As she readied for bed that evening, she peered out the sliver of window in her attic room. The view faced the bluff and the blacker silhouette of the castle cast against a moonlit sky. The golden glow of light filled a solitary window in one of the upper stories. The shadow of a figure suddenly blocked some of the light, and she wondered who looked out at the night tide and if they saw something there that didn’t belong.
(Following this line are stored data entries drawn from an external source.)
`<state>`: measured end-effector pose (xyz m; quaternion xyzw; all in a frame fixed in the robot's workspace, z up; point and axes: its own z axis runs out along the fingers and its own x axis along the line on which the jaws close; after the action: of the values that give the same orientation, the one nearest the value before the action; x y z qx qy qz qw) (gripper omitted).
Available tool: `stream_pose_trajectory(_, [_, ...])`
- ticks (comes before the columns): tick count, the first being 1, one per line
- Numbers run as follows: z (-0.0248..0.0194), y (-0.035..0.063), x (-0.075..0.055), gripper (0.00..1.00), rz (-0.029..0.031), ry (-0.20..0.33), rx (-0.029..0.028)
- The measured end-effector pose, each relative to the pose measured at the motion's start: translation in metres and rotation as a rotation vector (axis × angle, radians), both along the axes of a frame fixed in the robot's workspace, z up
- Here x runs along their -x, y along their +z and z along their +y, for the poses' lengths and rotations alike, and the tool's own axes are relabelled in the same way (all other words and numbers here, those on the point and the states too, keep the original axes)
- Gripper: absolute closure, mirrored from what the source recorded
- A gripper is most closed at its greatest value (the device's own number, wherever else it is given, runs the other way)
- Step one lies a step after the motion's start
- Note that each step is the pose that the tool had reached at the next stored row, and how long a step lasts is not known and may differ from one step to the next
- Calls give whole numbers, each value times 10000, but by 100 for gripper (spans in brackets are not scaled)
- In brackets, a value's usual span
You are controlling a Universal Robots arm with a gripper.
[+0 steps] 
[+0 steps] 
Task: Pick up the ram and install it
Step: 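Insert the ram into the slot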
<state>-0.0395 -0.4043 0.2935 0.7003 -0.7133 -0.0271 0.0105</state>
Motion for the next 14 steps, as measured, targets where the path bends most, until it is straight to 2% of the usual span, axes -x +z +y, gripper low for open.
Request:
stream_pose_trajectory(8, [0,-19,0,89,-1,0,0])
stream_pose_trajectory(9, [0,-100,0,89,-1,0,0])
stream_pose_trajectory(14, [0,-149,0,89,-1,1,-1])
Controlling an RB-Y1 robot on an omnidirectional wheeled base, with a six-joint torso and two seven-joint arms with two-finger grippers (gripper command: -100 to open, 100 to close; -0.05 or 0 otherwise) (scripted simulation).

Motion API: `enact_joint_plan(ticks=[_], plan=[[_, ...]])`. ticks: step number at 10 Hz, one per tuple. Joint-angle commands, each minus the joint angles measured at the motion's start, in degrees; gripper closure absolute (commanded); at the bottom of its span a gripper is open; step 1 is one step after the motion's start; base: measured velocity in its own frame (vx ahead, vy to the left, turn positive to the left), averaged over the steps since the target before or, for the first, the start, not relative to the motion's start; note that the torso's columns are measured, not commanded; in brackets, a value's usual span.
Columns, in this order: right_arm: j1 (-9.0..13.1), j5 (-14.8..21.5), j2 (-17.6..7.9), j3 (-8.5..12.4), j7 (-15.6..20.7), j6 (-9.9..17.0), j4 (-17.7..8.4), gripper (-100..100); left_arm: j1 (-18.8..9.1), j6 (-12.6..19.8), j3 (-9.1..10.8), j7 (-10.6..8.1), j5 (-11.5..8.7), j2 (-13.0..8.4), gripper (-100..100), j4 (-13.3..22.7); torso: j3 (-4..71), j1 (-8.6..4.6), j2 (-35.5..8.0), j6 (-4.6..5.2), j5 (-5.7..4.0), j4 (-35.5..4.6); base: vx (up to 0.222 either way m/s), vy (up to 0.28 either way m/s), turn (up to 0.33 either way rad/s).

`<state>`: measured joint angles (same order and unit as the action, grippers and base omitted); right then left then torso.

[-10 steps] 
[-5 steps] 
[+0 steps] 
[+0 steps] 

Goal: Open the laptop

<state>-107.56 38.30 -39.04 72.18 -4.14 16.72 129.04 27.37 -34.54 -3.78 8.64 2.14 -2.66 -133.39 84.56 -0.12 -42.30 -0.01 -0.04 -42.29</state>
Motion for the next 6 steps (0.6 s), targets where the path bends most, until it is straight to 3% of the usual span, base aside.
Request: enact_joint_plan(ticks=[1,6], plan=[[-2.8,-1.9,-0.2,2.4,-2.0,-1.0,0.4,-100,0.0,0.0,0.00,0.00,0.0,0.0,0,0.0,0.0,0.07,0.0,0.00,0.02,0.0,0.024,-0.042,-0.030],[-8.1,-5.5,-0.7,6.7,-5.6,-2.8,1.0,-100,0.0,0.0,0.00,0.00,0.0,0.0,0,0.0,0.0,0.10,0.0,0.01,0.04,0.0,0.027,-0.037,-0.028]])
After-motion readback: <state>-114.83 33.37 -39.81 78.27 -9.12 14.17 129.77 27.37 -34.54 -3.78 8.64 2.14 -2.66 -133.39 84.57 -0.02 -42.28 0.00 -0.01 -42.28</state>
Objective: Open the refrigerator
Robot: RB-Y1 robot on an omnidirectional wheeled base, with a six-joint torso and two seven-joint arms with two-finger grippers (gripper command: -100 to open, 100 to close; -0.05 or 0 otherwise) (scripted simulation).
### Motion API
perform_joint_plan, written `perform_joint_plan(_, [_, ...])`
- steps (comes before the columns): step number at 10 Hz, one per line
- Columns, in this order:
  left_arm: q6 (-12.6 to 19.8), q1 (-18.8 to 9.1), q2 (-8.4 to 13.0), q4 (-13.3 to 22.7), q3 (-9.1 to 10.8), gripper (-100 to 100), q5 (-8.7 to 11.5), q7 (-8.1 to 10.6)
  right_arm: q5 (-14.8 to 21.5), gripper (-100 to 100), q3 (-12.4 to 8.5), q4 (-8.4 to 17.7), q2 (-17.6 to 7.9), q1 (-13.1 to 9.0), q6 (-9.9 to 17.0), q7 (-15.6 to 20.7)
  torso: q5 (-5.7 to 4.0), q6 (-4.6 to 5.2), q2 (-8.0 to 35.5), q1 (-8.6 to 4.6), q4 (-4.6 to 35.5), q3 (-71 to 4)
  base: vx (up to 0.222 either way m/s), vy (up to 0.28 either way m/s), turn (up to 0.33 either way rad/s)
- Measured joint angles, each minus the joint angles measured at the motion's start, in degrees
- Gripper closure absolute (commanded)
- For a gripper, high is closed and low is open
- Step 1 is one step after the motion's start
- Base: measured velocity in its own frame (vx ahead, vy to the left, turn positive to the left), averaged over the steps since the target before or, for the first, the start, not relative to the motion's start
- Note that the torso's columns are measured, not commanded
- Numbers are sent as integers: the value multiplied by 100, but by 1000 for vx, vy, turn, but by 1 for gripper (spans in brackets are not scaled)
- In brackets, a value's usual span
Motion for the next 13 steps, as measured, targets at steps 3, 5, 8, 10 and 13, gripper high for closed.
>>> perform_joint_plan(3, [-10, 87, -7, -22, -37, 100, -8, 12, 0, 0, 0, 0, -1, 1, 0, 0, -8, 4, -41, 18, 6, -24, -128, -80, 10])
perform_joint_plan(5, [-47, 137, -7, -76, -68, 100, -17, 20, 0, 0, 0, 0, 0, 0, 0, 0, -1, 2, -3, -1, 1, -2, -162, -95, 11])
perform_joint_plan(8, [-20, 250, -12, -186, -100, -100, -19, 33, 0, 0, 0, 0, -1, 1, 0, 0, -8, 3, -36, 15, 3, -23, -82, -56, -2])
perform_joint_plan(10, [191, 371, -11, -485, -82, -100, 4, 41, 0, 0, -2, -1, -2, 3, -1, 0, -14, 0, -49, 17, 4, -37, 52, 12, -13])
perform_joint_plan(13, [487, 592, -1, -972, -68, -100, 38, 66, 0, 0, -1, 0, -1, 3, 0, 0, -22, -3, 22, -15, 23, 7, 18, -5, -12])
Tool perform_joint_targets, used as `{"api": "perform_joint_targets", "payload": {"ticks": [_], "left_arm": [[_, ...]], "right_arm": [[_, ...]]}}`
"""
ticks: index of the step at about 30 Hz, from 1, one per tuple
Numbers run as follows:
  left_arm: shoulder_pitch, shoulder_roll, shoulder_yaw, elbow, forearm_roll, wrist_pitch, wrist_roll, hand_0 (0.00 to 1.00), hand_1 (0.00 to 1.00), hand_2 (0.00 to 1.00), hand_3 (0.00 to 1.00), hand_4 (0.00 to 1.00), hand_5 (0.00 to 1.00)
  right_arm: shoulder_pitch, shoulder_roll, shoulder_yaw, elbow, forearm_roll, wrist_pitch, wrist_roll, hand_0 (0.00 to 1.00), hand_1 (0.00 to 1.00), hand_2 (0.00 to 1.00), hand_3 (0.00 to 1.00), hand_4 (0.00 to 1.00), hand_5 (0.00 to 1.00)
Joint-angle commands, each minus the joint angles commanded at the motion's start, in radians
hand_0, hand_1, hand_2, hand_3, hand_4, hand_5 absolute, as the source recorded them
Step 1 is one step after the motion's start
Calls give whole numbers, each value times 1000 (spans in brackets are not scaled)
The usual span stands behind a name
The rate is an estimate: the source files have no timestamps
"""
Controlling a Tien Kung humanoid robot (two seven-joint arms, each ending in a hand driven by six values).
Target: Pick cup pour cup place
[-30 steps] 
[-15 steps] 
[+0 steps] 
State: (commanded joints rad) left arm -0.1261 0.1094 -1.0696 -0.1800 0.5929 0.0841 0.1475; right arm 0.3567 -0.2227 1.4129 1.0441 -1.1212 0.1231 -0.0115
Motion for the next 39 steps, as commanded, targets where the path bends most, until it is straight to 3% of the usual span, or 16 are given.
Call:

She left the window to crawl into bed. The sheets were chilly on her skin, and Zigana huddled under the blankets, shivering. It was late summer, and while the days were balmy, the nights had grown decidedly colder. She slipped into sleep, lulled by the far-off rhythm of the surf and something else. Ancient, inhuman and beckoning.

She dreamed. Sunlit days and Jolen running ahead of her on the beach, beautiful as a sea sprite and just as elusive. She turned and waved to Zigana, long blonde hair snapping in the wind like strips of a tattered flag.

“Come catch me, Ziga!” she called out before sprinting away, laughing. Zigana raced to catch up, her joy of the chase turning to panic as Jolen plunged into the sea, falling under the crush of tall waves that pounded her into the sea floor.

Zigana screamed, the scream of a panicked child instead of a woman. “Jolen! Jolen!”

But only the Gray replied, as the Gray always did, in an endless tumble of waves.

* * *

They foundSolyom’s good luck charm on the beach the following day but no Solyom. Odon’s cousin Elek spotted the charm first and sent one of his son’s back to Solyom’s house. The boy reported back as the trawlers readied their nets and cast jaundiced gazes on the surf as they waited for Odon and Zigana to give their yea or nay to that day’s trawling.

He barreled through the salt grass, kicking up sand as he plowed over the dunes toward his father. “Empty house,” he said between gasps. “And the front door is half open.”

Another shrimper pointed to a spot in the shallowest of the surf, where the water trickled over the sand. “There! The tide’s caught something.”